Quand je serai grande, je serai auteure

Enfoiré de Camus, salopard de Buzzati, stronzo di Sciascia, empafé de Maupassant, foutue Despentes, charogne de Woolf… Ils et elles ont fait murir les idées et les ont exprimées. Elles et ils ont fait semblant d’écrire des histoires pour métaboliser des concepts. Ces génies ont défini, formalisé, immortalisé l’amour, la colère, la joie, la tristesse, la peur, la misère, la solitude, en dehors des conventions, précisément, avec intelligence. Ils et elles ont parlé, et leurs mots font le monde. En faisant rire et chialer, c’est l’humanité qui s’est écrite sous leur plume.

Envie d’écrire, oui, mais pour dire quoi ? Que dire après elles et eux ? Qu’est ce qu’il reste à dire, et comment le dire bien, ensuite ? Il n’y a rien avant et rien après un roman immortel comme la Chute, Il Giorno della Civetta, Les Versets Sataniques… En dehors de l’Aleph, de Cabot Caboche, delle Aventure di Pinocchio, que peut-on encore espérer apporter? Auteure débutante après ces montres, quel orgueil de même y songer. Et pourtant, j’ai une soiffe inaliénable de faire partie de leur équipe, et une angoisse de peut-être, surement, ne pas y parvenir. Alors, me donne-t-elles envie d’écrire ou me figent-ils dans l’immobilité ? Je ne peux pas y répondre encore, je suis trop petite. Je n’ai pas encore trouvé le courage d’essayer vraiment.

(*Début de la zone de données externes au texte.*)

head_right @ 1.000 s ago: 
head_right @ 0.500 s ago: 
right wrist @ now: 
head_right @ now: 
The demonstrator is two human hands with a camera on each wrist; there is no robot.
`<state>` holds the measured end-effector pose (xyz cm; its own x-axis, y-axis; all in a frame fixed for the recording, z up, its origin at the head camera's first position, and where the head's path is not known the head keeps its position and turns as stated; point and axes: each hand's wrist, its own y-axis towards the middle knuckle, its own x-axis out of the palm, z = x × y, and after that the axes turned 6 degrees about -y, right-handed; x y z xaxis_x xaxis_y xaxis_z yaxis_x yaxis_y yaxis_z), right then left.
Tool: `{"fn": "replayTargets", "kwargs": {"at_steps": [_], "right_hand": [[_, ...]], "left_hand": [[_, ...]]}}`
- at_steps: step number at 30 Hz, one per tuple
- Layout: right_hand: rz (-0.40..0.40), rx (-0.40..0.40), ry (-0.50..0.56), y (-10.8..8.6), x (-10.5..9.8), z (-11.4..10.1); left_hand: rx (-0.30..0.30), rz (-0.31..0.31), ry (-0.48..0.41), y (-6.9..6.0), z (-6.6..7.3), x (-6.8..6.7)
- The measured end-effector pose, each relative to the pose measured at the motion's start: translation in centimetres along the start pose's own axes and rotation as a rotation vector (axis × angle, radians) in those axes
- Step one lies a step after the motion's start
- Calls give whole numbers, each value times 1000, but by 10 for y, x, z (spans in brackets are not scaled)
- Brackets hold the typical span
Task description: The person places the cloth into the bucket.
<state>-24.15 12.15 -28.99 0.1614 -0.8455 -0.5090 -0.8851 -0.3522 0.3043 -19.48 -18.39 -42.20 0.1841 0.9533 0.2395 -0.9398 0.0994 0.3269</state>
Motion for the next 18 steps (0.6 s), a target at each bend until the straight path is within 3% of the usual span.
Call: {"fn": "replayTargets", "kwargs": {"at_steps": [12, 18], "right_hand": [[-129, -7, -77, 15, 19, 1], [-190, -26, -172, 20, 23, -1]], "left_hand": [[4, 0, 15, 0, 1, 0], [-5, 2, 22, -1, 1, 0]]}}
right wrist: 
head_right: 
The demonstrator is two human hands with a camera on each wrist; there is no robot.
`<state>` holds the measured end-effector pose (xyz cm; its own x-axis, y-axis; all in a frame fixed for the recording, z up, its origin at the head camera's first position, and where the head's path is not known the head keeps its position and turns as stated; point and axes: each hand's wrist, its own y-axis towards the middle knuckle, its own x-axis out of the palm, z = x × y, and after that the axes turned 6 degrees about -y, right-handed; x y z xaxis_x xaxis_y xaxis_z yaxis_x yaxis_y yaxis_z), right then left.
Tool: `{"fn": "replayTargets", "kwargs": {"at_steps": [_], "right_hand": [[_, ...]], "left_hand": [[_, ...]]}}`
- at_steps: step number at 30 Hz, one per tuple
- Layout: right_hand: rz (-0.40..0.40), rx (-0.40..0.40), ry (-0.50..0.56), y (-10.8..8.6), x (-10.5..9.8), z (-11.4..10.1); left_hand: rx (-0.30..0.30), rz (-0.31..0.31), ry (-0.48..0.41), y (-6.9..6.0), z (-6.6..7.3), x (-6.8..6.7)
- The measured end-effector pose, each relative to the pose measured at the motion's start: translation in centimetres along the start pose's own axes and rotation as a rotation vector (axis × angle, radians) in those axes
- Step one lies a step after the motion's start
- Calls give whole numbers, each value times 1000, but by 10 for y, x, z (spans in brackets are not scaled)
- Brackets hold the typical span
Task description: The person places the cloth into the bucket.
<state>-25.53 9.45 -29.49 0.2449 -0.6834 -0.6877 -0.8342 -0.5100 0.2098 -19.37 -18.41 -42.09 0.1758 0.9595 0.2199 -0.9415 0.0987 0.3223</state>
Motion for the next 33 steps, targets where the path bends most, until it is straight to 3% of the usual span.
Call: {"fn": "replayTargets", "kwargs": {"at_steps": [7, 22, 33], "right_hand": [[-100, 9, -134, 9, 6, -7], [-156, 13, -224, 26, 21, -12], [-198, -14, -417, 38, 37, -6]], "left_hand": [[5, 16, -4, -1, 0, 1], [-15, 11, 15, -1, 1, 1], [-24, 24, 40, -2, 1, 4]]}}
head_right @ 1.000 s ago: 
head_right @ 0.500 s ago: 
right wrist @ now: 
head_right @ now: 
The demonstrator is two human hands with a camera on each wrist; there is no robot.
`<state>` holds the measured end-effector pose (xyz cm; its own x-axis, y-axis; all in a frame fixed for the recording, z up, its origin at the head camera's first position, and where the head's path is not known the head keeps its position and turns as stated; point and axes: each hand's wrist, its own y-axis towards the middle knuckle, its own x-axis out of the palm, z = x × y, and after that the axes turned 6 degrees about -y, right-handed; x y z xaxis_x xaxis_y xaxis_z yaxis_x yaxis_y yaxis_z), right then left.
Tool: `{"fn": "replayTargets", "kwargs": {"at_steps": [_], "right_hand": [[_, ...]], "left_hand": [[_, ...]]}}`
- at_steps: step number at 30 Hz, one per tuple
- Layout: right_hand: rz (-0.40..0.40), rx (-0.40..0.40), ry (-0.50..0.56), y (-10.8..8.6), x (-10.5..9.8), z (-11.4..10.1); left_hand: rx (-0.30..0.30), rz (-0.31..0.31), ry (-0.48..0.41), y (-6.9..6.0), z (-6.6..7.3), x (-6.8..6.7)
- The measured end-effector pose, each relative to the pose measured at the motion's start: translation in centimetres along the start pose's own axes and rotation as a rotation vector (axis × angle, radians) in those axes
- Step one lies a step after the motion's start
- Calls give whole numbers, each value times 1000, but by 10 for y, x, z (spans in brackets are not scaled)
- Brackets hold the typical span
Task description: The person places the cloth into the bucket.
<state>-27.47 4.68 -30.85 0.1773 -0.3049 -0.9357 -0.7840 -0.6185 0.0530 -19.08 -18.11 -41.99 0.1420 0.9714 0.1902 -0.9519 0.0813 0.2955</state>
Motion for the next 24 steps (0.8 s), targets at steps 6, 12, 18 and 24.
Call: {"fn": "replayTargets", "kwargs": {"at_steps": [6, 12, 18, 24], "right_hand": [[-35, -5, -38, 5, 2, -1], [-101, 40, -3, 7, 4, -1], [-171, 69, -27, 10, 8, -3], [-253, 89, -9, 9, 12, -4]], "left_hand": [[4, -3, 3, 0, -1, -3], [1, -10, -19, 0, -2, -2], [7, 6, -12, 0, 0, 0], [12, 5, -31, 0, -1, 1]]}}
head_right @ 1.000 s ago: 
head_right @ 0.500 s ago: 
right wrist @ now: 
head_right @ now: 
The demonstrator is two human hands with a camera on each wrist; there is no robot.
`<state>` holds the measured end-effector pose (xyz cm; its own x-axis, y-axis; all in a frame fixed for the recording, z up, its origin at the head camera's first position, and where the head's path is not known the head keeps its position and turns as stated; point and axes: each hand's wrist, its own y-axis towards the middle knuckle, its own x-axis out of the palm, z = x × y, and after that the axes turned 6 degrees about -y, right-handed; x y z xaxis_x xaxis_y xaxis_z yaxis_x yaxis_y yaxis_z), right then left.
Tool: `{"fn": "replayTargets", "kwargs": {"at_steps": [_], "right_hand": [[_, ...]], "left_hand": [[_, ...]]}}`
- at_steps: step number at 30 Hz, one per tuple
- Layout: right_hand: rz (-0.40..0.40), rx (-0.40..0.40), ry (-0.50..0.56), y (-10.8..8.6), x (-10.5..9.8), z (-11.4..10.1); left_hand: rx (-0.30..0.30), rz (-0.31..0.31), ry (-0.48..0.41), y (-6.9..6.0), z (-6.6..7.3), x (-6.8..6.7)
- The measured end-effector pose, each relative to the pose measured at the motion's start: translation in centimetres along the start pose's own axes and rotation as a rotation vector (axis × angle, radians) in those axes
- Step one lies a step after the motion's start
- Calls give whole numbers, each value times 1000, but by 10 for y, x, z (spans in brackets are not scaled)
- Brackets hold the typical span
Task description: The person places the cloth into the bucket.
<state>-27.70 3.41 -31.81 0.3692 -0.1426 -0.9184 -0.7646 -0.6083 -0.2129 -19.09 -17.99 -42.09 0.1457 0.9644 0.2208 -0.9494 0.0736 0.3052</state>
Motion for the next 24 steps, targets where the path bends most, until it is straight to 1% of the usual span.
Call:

Quand je serai grande, je serai auteure, parce qu’entre temps, j’aurais beaucoup appris sur l’amour, la colère, la joie, la tristesse, la peur, la misère, la solitude. J’inventerai une histoire, mais j’ai pas encore trouvé l’idée. Et on s’en fout parce qu’en réalité c’est pour parler d’autre chose, c’est juste une excuse. L’Etranger ne parle pas de Meursault et Voyage au Bout de la Nuit ne parle pas d’Amérique. Ce sont juste des prétextes pour inventer le monde, ou pour le réinventer, au stade où on en est. Et c’est très fort, de parler d’un truc pour parler d’autre chose. De raconter l’histoire d’un village pour parler de l’infini, ou de dessiner une grosse femme alcoolique pour présenter une époque. Il faut une bonne dose d’abstraction, une grosse marge de liberté pour oser écrire une fiction. Il faut être connectée, ouverte, proche de soi et des autres. Et il faut de l’orgueil, croire que ce qu’on a à dire vaut la peine d’être partagé et qu’on a assez de talent pour le transmettre. Il faut oser se foutre à poil sur le papier, en attendant les coups, parce qu’ils pleuvront.

De toute manière on a pas le choix, écrire de la merde ou écrire quelque chose de bon, il faut écrire, ça c’est une nécessité.